205. Power Lib Empty Poll Test

205.1. Inband Policy Control

For packet processing workloads such as DPDK polling is continuous. This means CPU cores always show 100% busy independent of how much work those cores are doing. It is critical to accurately determine how busy a core is hugely important for the following reasons:

  • No indication of overload conditions
  • User do not know how much real load is on a system meaning resulted in wasted energy as no power management is utilized

Tried and failed schemes include calculating the cycles required from the load on the core, in other words the busyness. For example, how many cycles it costs to handle each packet and determining the frequency cost per core. Due to the varying nature of traffic, types of frames and cost in cycles to process, this mechanism becomes complex quickly where a simple scheme is required to solve the problems.

For all polling mechanism, the proposed solution focus on how many times empty poll executed instead of calculating how many cycles it cost to handle each packet. The less empty poll number means current core is busy with processing workload, therefore, the higher frequency is needed. The high empty poll number indicate current core has lots spare time, therefore, we can lower the frequency.

2.1 Power state definition:

LOW: the frequency is used for purge mode.

MED: the frequency is used to process modest traffic workload.

HIGH: the frequency is used to process busy traffic workload.

2.2 There are two phases to establish the power management system:

a.Initialization/Training phase. There is no traffic pass-through, the system will test average empty poll numbers with LOW/MED/HIGH power state. Those average empty poll numbers will be the baseline for the normal phase. The system will collect all core’s counter every 100ms. The Training phase will take 5 seconds.

b.Normal phase. When the real traffic pass-though, the system will compare run-time empty poll moving average value with base line then make decision to move to HIGH power state of MED power state. The system will collect all core’s counter every 10ms.

training_flag
: optional, enable/disable training mode. Default value is 0.
If the training_flag is set as 1(true), then the application will start in training mode and print out the trained threshold values. If the training_flag is set as 0(false), the application will start in normal mode, and will use either the default thresholds or those supplied on the command line. The trained threshold values are specific to the user’s system, may give a better power profile when compared to the default threshold values.

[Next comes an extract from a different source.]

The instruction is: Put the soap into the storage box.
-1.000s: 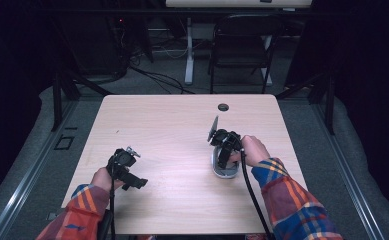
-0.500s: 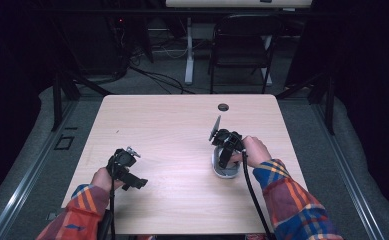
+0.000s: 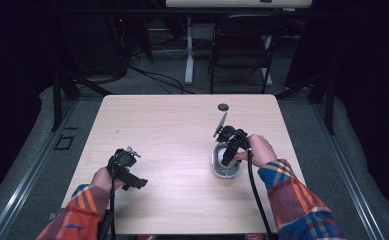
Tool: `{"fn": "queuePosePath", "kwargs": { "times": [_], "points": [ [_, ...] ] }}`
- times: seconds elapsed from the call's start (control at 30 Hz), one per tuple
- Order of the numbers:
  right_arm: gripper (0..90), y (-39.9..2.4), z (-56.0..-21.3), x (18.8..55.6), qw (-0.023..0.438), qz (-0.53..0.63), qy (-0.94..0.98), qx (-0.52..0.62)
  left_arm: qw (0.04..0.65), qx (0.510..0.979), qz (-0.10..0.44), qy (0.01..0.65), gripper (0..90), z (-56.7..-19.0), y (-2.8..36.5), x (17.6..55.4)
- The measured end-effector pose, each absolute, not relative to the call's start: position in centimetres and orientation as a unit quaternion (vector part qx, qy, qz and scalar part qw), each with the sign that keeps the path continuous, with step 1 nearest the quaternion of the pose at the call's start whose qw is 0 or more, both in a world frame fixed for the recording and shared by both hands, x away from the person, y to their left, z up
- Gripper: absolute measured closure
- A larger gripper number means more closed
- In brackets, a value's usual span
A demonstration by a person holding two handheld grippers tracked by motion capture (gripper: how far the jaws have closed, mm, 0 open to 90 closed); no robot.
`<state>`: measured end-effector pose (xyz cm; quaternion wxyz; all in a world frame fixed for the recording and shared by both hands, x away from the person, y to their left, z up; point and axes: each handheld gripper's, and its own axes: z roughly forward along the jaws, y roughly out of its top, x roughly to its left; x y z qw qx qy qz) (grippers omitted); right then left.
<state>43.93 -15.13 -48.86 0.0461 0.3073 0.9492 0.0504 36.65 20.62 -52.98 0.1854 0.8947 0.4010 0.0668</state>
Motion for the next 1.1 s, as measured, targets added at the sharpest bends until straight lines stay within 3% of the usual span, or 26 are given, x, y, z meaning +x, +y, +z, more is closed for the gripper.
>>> {"fn": "queuePosePath", "kwargs": {
  "times": [0.53, 1.1],
  "points": [
    [4.6, -18.7, -46.6, 42.5, 0.057, 0.085, 0.936, 0.336, 0.185, 0.895, 0.067, 0.401, 0.9, -53.0, 20.6, 36.6],
    [0.7, -24.1, -46.4, 39.7, 0.084, 0.089, 0.921, 0.370, 0.183, 0.895, 0.067, 0.402, 0.9, -53.0, 20.5, 36.7]
  ]
}}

med_threshold : optional, sets the empty poll threshold of a modestly busy system state. If this is not supplied, the application will apply the default value of 350000.

high_threshold : optional, sets the empty poll threshold of a busy system state. If this is not supplied, the application will apply the default value of 580000.

205.2. Preparation Work for Settings

BIOS setting:

1. Turn on Speedstep option in BIOS
2. Turn on Turbo in BIOS
3. Turn off Hyper Threading

Linux setting:

1. Use intel_pstate driver for CPU frequency control
2. modprobe msr

sys_min=/sys/devices/system/cpu/cpu{}/cpufreq/cpuinfo_min_freq sys_max=/sys/devices/system/cpu/cpu{}/cpufreq/cpuinfo_max_freq no_turbo_max=$(rdmsr -p 1 0x0CE -f 15:8 -d)00000

cur_min=/sys/devices/system/cpu/cpu{}/cpufreq/scaling_min_freq cur_max=/sys/devices/system/cpu/cpu{}/cpufreq/scaling_max_freq

205.3. Test Case1 : Basic Training mode test based on one NIC with l3fwd-power

Step 1. Bind One NIC to DPDK driver, launch l3fwd-power with empty-poll enabled

./<build_target>/examples/dpdk-l3fwd-power -l 1-2 -n 4 – -p 0x1 -P –config=”(0,0,2)” –empty-poll=”1,0,0” -l 10 -m 6 -h 1

Step 2. Check the log also when changing the inject packet rate as following:

Injected Rate(1024B, dst_ip=1.1.1.1): 10G -> 0.1G -> 10G -> 0.1G -> 10G -> 0.1G The frequency will be set to MED when we inject 0.1G and return to HGH when inject 10G Rate, check the frequency of the forwarding core(core 2) When traffic is 10G: cur_min=cur_max=no_turbo_max When traffic is 0.1G: cur_min=cur_max=[no_turbo_max-500000]

205.4. Test Case2: No-Training mode test based on one NIC with l3fwd-power

Step 1. Bind One NIC to DPDK driver, launch l3fwd-power with empty-poll enabled

./<build_target>/examples/dpdk-l3fwd-power -l 1-2 -n 4 – -p 0x1 -P –config=”(0,0,2)” –empty-poll=”0,350000,500000” -l 10 -m 6 -h 1

Step 2. Check no training steps are executed in sample’s launch log.